The best performing large cap stock on the ASX this year isn’t a big bank or miner. It’s Woolworths. Next best is insurer QBE. Over the past month, the second-best performing stock on the ASX20 is gaming machine manufacturer Aristocrat Leisure.
Uncertainty around the trajectory for interest rates and commodities, spurred on by the Middle East war, has meant defensive stocks, and oversold stocks, have performed best at the big end of the market.
This is best highlighted by CSL, a defensive stock that had been oversold. It couldn’t find a friend a couple of months ago, and this year is off 29 per cent. But over the past month investors have been piling in, given how far its valuation fell. It is up 24 per cent since the middle of June, and is the best performing large cap.
Over the past month, the commodities players – BHP, Fortescue Metals, Rio Tinto and Woodside have all gone backwards, while Woolworths, QBE, Wesfarmers, Aristocrat alongside CSL have done well.
Disney may be regretting its rush to make a live-action version of the 2016 animated hit Moana. The live-action version opened over the weekend to a dismal $US43 million in US box office takings, and $US95 million worldwide. The film, starring Dwayne Johnson and Australian Catherine Laga'aia, cost an estimated $250 million to produce. Disney called the takings a 'good start,' but commentators suggest it might have come too close behind the animated sequel Moana 2, which hit theatres in 2024, and only a decade after the original made more than $643 million at the box office. In terms of opening weekends, the new Moana is a long way from setting records. It currently sits at 405th on the list of the biggest US openings... just behind the opening weekend for Will Smith's 2005 romcom Hitch. Here are the top ten:
Rank
Movie
Year
Opening weekend box office (USD)
1
Avengers: Endgame
2019
357m
2
Spider-Man: No Way Home
2021
260m
3
Avengers: Infinity War
2018
258m
4
Star Wars: Episode VII - The Force Awakens
2015
248m
5
Star Wars: Episode VIII - The Last Jedi
2017
220m
6
Deadpool & Wolverine
2024
211m
7
Jurassic World
2015
209m
8
The Avengers
2012
207m
9
Black Panther
2018
202m
10
The Lion King
2019
192m
Source: BoxOfficeMojo
Fear & Greed Q+A today
The Magnificent Seven have dominated markets for a long time now. But history suggests they won't stay on top forever:
“If you look at the top twenty global tech companies today, they're extremely different from the group in 2000. In fact, there's only one company that's still on that list, and that's Microsoft.

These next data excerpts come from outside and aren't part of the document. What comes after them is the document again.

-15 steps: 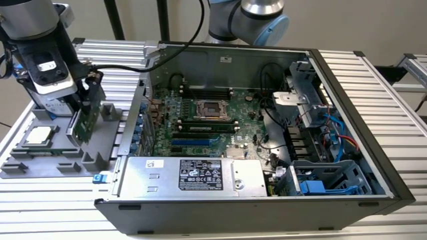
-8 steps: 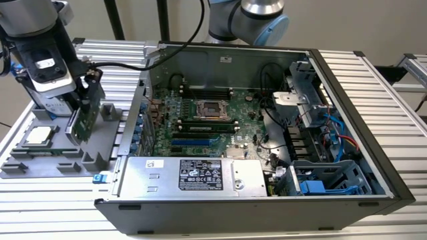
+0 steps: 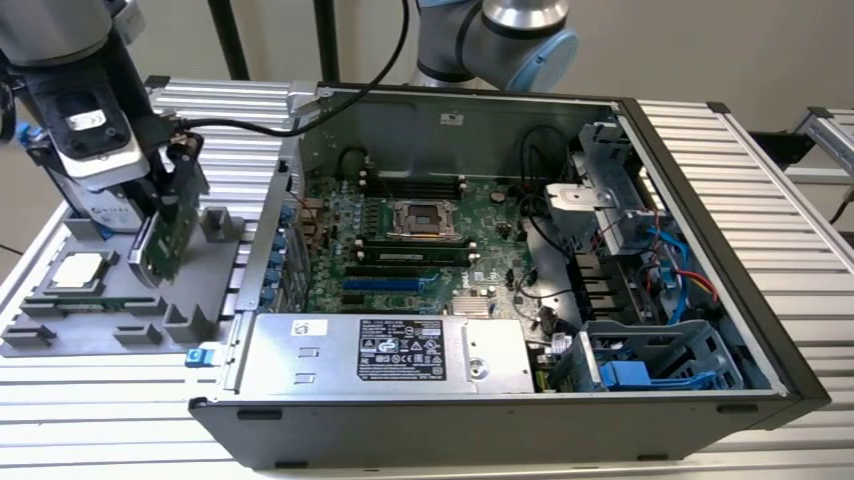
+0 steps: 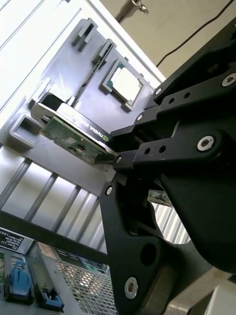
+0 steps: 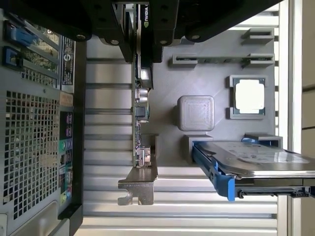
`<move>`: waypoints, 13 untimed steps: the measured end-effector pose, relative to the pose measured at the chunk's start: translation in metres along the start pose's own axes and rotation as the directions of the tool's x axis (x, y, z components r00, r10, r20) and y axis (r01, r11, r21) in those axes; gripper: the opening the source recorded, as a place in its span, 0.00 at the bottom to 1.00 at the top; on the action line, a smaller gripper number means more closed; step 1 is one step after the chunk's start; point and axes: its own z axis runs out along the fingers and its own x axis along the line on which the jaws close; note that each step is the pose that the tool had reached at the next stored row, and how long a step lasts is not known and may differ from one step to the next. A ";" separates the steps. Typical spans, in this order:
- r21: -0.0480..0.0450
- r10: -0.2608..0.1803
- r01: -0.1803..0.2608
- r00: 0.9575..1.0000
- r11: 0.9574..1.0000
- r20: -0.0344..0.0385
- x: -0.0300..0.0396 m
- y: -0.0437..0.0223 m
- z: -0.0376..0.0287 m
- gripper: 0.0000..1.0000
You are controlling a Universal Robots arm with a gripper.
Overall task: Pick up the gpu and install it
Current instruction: 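Pick up the gpu and move the gpu toward the slot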
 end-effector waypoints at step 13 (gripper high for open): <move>0.000 0.000 0.000 1.000 1.000 0.000 0.0000 0.0005 -0.0094 0.00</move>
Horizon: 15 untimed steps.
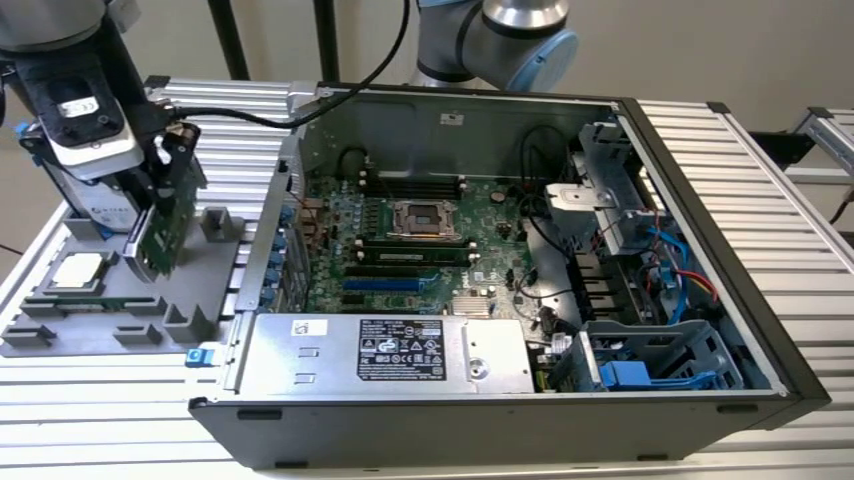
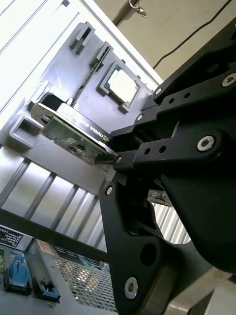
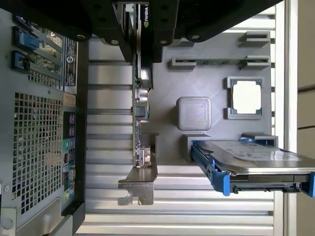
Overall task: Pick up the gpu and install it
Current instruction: 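Pick up the gpu and move the gpu toward the slot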
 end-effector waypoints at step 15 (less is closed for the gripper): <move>0.000 0.000 0.000 1.000 1.000 0.000 0.0000 0.0006 -0.0114 0.00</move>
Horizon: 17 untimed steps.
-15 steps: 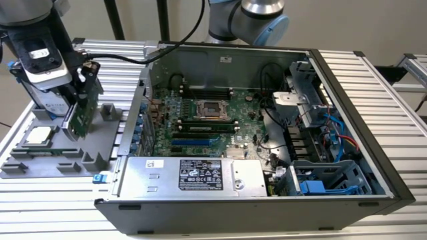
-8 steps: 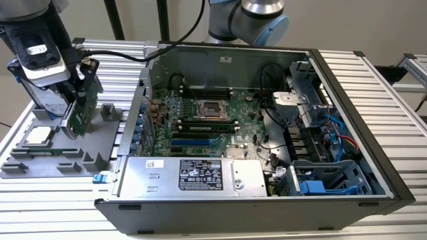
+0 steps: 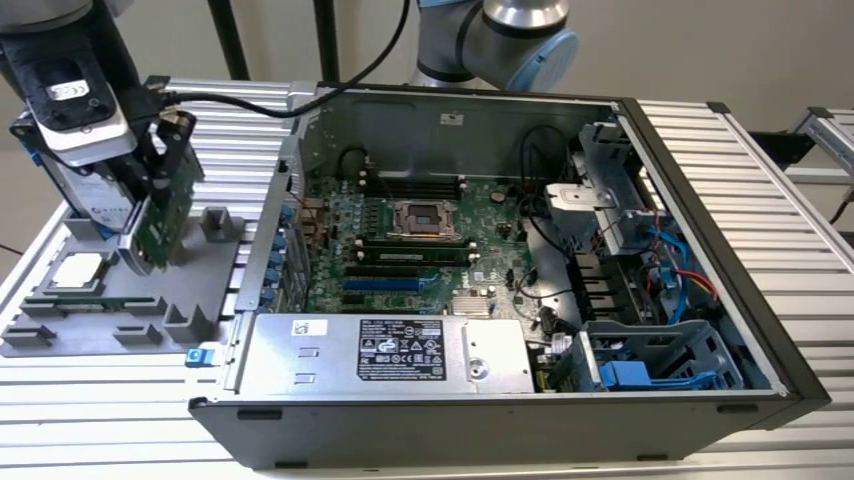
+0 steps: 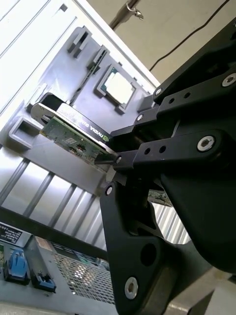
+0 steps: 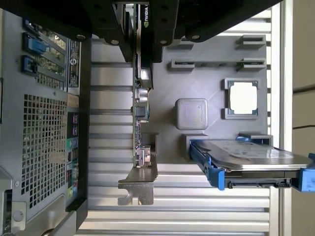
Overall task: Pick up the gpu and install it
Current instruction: 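Pick up the gpu and move the gpu toward the slot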
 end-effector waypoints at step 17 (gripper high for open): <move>0.000 0.000 0.000 1.000 1.000 0.000 -0.0001 0.0006 -0.0109 0.00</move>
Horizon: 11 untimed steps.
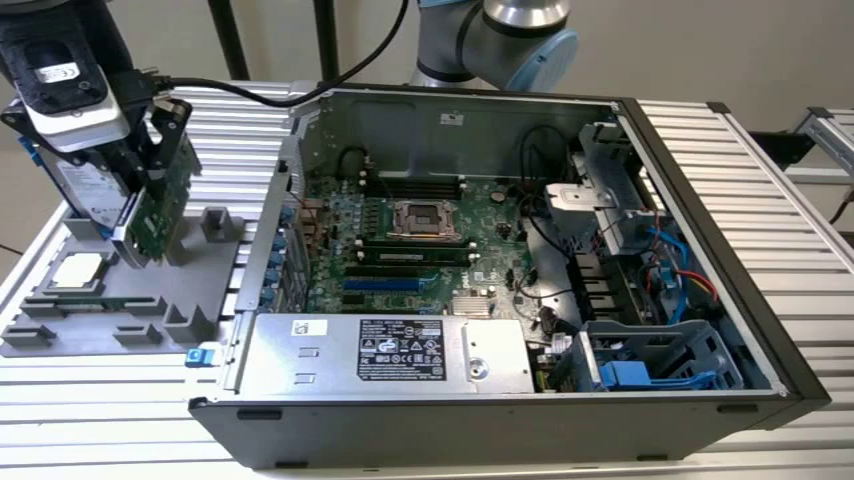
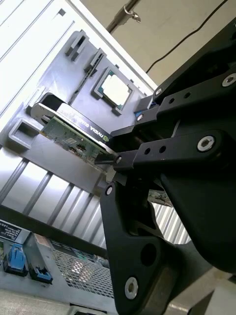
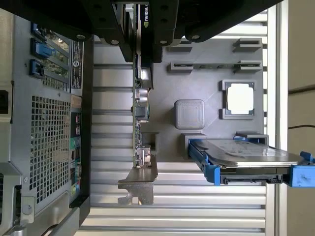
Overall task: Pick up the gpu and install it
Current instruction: 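Pick up the gpu and move the gpu toward the slot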
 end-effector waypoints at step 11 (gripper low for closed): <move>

So if you fast forward to 2035, we should expect a majority of today's titans to fall off that list and be displaced by new companies—companies that aren't unicorns today, maybe companies we haven't even heard of yet.
They'll probably come from industries like autonomous vehicles, robotics, drones, space, batteries, sensors and rare earths. We should expect a very different group of companies because that's typically what happens during a major technology wave.”
Home Affairs Minister Tony Burke says Labor has gone to the “edges” of the law to keep ISIS fighters and brides from returning to Australia, and the government cannot lower the threshold for issuing temporary exclusion orders any further.
The federal government will begin rolling out the Australia Travel Declaration, a digital replacement of the orange incoming passenger cards that you fill in (with a pen!) when entering the country.
The battle to create a top 50 ASX listed gold company appears over, with Genesis Minerals set to take over Vault Minerals in a $12.6 billion deal.
Xero chief executive Sukhinder Singh Cassidy has sold all her shares in the company, in a $2 million transaction that comes amid a plan to reset her pay package to be less dependent on the struggling stock price.
Netflix, the king of streaming, is considering adding live channels to boost dropping engagement and prevent subscription cancellations, according to a report in the Wall Street Journal.
Fear-o-meter
Ten Cap's Jason Todd on the ASX:
"It might seem dreary to remain cautious, but there is a lot of action going on below the headline index level. In a rising market, what you don’t own is not particularly important because the sheer weight of stocks moving higher lifts all boats. In a rangebound market, the opposite is true. There are fewer stocks moving higher, so avoiding the underperformers becomes just as important as identifying the winners. We think this dynamic will persist until the conditions are in place to position for the next upswing.
We have been cautious on Australian equities and we maintain that stance. While there are pockets of support beneath the surface, the domestic backdrop presents a number of meaningful headwinds that we think will keep the ASX200 bouncing within its twelve month trading range of 8,400 to 9,100 for some time yet. We are conscious that being cautious has now become a consensus call and that does make us a little nervous, because the consensus has had a poor track record in recent years. But there is a time to be anti-consensus, and while we are happy to back ourselves against the crowd, we don’t think the current risk-reward balance argues for that now."